Le contraste est d’autant plus frappant que ces mêmes soldats nigériens, engagés dans une lutte meurtrière contre les groupes jihadistes, voient leurs sacrifices bafoués par cette ingérence étrangère. Leur colère, longtemps contenue, semble avoir trouvé un exutoire dans cette tentative de renversement.
Le régime de plus en plus isolé au sein de l’armée
La mutinerie du 29 août n’est pas un simple incident. Elle témoigne d’une fracture profonde entre une partie de l’armée et un pouvoir qui semble s’être coupé des réalités du terrain. Les soldats qui combattent au quotidien les groupes armés voient leurs camarades tomber, subissent des conditions difficiles, et constatent que les promesses de sécurité faites par la junte restent lettre morte.
Dans ce contexte, l’intervention russe pour réprimer une mutinerie composée de soldats nigériens a agi comme un révélateur : comment accepter que des étrangers tirent sur des compatriotes pour maintenir au pouvoir un régime de plus en plus contesté ?
Tiani, du pourfendeur de Bazoum au protégé de Moscou
Le paradoxe est saisissant. En 2023, Tiani justifiait son putsch par la nécessité de libérer le Niger d’un régime civil incapable d’assurer la sécurité. Aujourd’hui, c’est lui qui doit sa survie à des forces étrangères. Cette dépendance nouvelle pourrait devenir son point le plus vulnérable, d’autant que le président déchu Mohamed Bazoum aurait, selon certaines informations, refusé une intervention française pour privilégier le dialogue, facilitant ainsi la prise du pouvoir par la junte.
L’histoire retiendra que celui qui a chassé les Français pour restaurer la souveraineté nationale en est réduit à appeler les Russes à la rescousse pour conserver son fauteuil.
L’Algérie entre dans la danse
Autre signe des temps : l’Algérie a déployé des moyens militaires à Niamey après la tentative de putsch, notamment des avions de combat et de transport. Une première pour Alger, qui s’était jusqu’ici gardée d’engager ses forces hors de ses frontières. Si les soldats algériens ne sont pas intervenus directement, leur présence symbolise un soutien stratégique au régime de Tiani.

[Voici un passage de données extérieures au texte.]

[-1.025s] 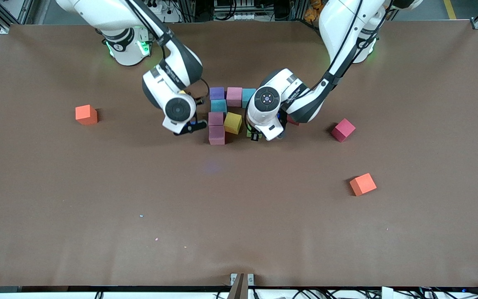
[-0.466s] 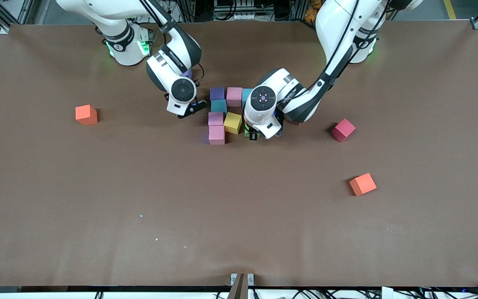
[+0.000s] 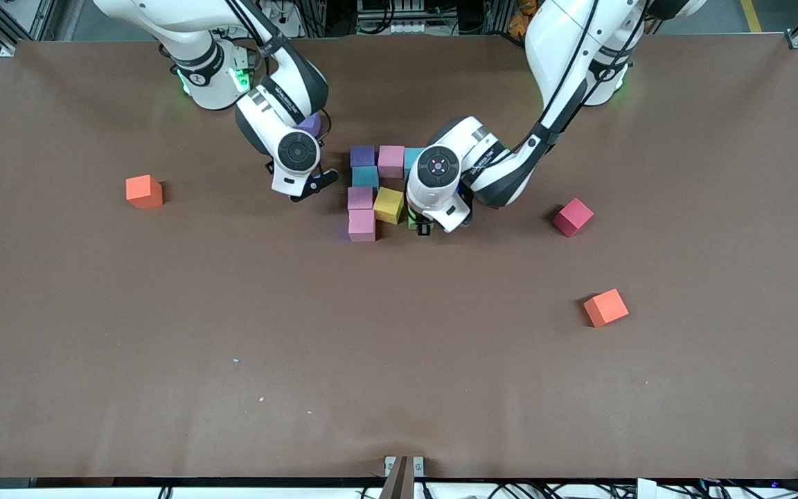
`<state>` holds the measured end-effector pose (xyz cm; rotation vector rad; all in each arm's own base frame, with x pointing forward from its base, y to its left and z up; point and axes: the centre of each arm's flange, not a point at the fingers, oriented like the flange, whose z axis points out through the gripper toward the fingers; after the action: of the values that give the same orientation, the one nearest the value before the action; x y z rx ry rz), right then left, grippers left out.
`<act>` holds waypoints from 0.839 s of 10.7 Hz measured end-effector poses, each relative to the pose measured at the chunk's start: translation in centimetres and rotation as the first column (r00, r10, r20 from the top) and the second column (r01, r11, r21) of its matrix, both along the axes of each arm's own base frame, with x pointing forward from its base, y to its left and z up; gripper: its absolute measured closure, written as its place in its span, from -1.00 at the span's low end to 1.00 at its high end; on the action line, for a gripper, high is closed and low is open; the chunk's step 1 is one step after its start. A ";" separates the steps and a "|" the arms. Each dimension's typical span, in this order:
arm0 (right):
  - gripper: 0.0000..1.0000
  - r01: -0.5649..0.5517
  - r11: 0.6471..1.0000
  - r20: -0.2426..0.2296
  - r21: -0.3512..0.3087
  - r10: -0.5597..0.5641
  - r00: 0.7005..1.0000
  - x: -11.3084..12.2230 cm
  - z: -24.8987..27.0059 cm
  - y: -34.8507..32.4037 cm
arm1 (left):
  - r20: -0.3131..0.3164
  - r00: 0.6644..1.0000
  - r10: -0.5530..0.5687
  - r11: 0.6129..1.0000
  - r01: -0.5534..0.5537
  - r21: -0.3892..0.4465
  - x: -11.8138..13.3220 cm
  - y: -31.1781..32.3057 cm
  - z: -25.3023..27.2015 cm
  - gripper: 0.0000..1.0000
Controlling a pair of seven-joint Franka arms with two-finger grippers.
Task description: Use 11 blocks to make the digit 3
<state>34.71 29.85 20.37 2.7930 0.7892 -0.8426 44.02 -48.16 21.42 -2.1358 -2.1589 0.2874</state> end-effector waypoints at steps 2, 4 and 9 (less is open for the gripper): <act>-1.00 0.002 1.000 0.022 0.018 -0.002 1.000 -0.1 -0.5 0.0 | -0.003 1.000 0.004 1.000 -0.004 0.003 -0.4 -0.4 -0.1 0.04; -1.00 0.002 1.000 0.029 0.023 -0.002 1.000 -0.9 -1.4 -0.5 | -0.005 1.000 0.002 1.000 -0.002 0.004 -0.5 -0.5 -0.3 0.04; -0.18 -0.021 1.000 0.043 0.019 0.020 0.999 -1.0 -1.6 -0.7 | -0.005 1.000 0.008 1.000 -0.008 0.009 -1.0 -1.0 -0.4 0.04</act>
<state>33.70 29.11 18.74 2.8046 0.8215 -0.7730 43.01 -49.11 21.02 -2.1193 -2.1626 0.2837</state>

Mais cette démonstration de force soulève une interrogation : combien de puissances étrangères faudra-t-il pour maintenir un pouvoir qui perd progressivement l’adhésion de sa propre armée ?

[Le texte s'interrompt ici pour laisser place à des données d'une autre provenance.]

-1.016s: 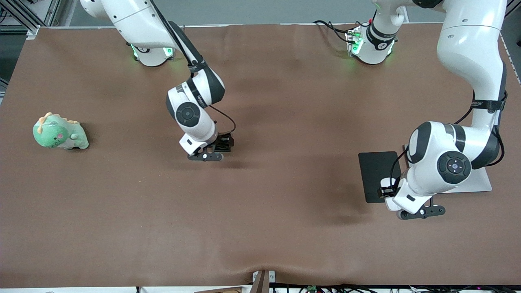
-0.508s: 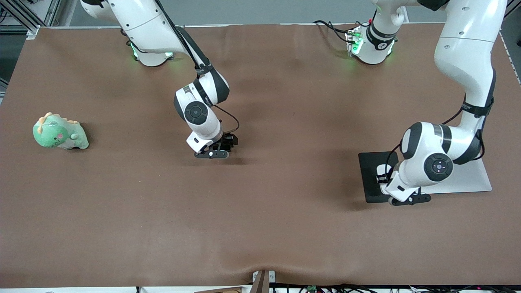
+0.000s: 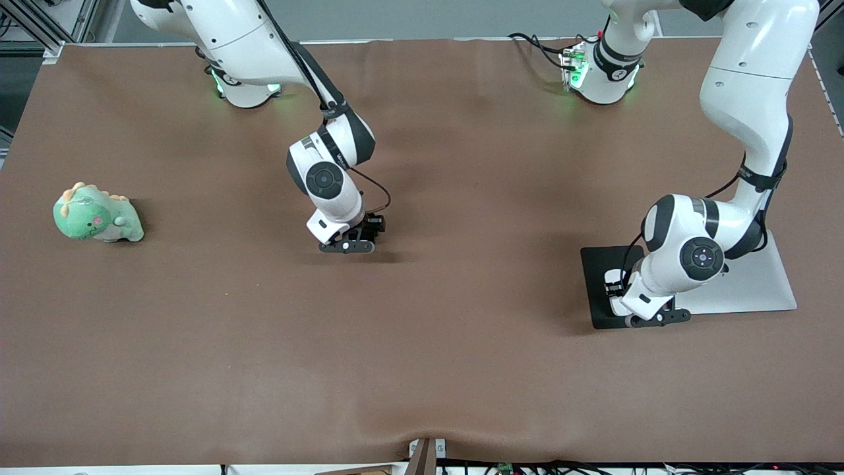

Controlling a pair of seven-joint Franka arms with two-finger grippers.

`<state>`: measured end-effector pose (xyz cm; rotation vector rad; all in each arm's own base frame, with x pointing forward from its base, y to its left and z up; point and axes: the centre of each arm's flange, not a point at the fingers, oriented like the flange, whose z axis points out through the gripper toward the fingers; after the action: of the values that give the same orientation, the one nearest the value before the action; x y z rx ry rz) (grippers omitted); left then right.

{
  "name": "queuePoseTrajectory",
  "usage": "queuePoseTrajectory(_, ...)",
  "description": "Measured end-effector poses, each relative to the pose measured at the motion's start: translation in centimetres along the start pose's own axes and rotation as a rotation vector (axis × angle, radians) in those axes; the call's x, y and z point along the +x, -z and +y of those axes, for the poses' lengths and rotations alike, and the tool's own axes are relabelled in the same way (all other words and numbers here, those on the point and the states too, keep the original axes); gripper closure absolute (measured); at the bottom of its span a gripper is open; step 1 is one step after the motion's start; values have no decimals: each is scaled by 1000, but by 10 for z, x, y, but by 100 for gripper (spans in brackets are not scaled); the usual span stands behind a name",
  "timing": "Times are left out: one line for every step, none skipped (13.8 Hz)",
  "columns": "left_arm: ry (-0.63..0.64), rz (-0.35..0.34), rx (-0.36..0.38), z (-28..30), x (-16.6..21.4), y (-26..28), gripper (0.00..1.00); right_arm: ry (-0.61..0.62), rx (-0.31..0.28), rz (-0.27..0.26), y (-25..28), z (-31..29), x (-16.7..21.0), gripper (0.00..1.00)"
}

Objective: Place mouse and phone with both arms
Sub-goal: 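Lower the mouse onto the pad while the right gripper carries the phone toward the plush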

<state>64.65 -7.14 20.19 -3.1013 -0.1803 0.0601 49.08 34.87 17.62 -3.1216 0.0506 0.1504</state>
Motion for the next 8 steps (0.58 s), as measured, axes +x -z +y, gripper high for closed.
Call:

Le volcan gronde sous les casernes
La mutinerie d’août pourrait bien être le signe avant-coureur d’une révolte plus large. Les armes russes ont permis à Tiani de gagner du temps, mais elles n’ont rien réglé des frustrations des soldats. Les jihadistes continuent de frapper, les pertes s’accumulent, et la troupe ne voit aucune amélioration de ses conditions.
Un régime peut se maintenir par la force tant qu’il bénéficie de soutiens étrangers, mais aucune puissance ne pourra éternellement compenser la défiance d’une armée nationale. Le général Tiani aurait tout intérêt à regarder au-delà des murs de son palais : le véritable danger pour son régime ne se trouve ni à Paris, ni à Washington, mais dans les casernes nigériennes, où la colère gronde contre ceux qui ont livré le pays à Moscou.